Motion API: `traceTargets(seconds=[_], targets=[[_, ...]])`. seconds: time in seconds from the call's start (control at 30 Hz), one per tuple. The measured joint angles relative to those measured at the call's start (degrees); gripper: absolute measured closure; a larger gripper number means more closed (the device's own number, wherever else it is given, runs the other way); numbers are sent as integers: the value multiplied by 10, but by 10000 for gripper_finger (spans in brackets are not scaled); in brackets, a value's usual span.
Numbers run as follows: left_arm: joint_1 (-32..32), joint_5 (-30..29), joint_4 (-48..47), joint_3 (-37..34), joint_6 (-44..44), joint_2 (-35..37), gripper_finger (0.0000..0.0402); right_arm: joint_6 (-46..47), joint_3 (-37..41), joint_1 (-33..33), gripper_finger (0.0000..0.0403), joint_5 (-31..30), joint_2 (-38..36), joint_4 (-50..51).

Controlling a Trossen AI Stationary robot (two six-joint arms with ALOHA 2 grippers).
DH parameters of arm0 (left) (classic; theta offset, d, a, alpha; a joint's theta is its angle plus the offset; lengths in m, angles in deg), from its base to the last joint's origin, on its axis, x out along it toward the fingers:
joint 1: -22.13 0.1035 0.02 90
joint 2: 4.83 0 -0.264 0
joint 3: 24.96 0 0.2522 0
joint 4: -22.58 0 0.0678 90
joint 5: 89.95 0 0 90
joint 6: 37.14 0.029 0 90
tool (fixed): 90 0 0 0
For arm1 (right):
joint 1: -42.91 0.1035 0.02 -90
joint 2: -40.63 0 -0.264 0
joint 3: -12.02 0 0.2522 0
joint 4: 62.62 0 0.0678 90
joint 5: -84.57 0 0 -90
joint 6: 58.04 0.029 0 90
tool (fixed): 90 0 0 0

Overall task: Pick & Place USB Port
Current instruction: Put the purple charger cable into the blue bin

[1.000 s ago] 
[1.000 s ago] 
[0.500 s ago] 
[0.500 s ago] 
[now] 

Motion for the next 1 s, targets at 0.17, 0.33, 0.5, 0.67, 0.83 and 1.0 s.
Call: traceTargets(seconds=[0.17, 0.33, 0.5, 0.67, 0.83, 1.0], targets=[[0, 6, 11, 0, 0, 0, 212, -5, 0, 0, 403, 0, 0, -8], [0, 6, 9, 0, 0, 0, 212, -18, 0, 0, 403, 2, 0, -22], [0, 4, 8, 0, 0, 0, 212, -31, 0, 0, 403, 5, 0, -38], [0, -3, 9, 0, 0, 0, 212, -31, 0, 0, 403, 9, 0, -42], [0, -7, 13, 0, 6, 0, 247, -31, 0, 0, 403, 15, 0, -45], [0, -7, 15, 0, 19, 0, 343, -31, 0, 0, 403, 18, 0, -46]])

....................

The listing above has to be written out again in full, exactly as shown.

ANSWER TO THE EXERCISE:
Motion API: `traceTargets(seconds=[_], targets=[[_, ...]])`. seconds: time in seconds from the call's start (control at 30 Hz), one per tuple. The measured joint angles relative to those measured at the call's start (degrees); gripper: absolute measured closure; a larger gripper number means more closed (the device's own number, wherever else it is given, runs the other way); numbers are sent as integers: the value multiplied by 10, but by 10000 for gripper_finger (spans in brackets are not scaled); in brackets, a value's usual span.
Numbers run as follows: left_arm: joint_1 (-32..32), joint_5 (-30..29), joint_4 (-48..47), joint_3 (-37..34), joint_6 (-44..44), joint_2 (-35..37), gripper_finger (0.0000..0.0402); right_arm: joint_6 (-46..47), joint_3 (-37..41), joint_1 (-33..33), gripper_finger (0.0000..0.0403), joint_5 (-31..30), joint_2 (-38..36), joint_4 (-50..51).

Controlling a Trossen AI Stationary robot (two six-joint arms with ALOHA 2 grippers).
DH parameters of arm0 (left) (classic; theta offset, d, a, alpha; a joint's theta is its angle plus the offset; lengths in m, angles in deg), from its base to the last joint's origin, on its axis, x out along it toward the fingers:
joint 1: -22.13 0.1035 0.02 90
joint 2: 4.83 0 -0.264 0
joint 3: 24.96 0 0.2522 0
joint 4: -22.58 0 0.0678 90
joint 5: 89.95 0 0 90
joint 6: 37.14 0.029 0 90
tool (fixed): 90 0 0 0
For arm1 (right):
joint 1: -42.91 0.1035 0.02 -90
joint 2: -40.63 0 -0.264 0
joint 3: -12.02 0 0.2522 0
joint 4: 62.62 0 0.0678 90
joint 5: -84.57 0 0 -90
joint 6: 58.04 0.029 0 90
tool (fixed): 90 0 0 0

Overall task: Pick & Place USB Port
Current instruction: Put the purple charger cable into the blue bin

[1.000 s ago] 
[1.000 s ago] 
[0.500 s ago] 
[0.500 s ago] 
[now] 

Motion for the next 1 s, targets at 0.17, 0.33, 0.5, 0.67, 0.83 and 1.0 s.
Call: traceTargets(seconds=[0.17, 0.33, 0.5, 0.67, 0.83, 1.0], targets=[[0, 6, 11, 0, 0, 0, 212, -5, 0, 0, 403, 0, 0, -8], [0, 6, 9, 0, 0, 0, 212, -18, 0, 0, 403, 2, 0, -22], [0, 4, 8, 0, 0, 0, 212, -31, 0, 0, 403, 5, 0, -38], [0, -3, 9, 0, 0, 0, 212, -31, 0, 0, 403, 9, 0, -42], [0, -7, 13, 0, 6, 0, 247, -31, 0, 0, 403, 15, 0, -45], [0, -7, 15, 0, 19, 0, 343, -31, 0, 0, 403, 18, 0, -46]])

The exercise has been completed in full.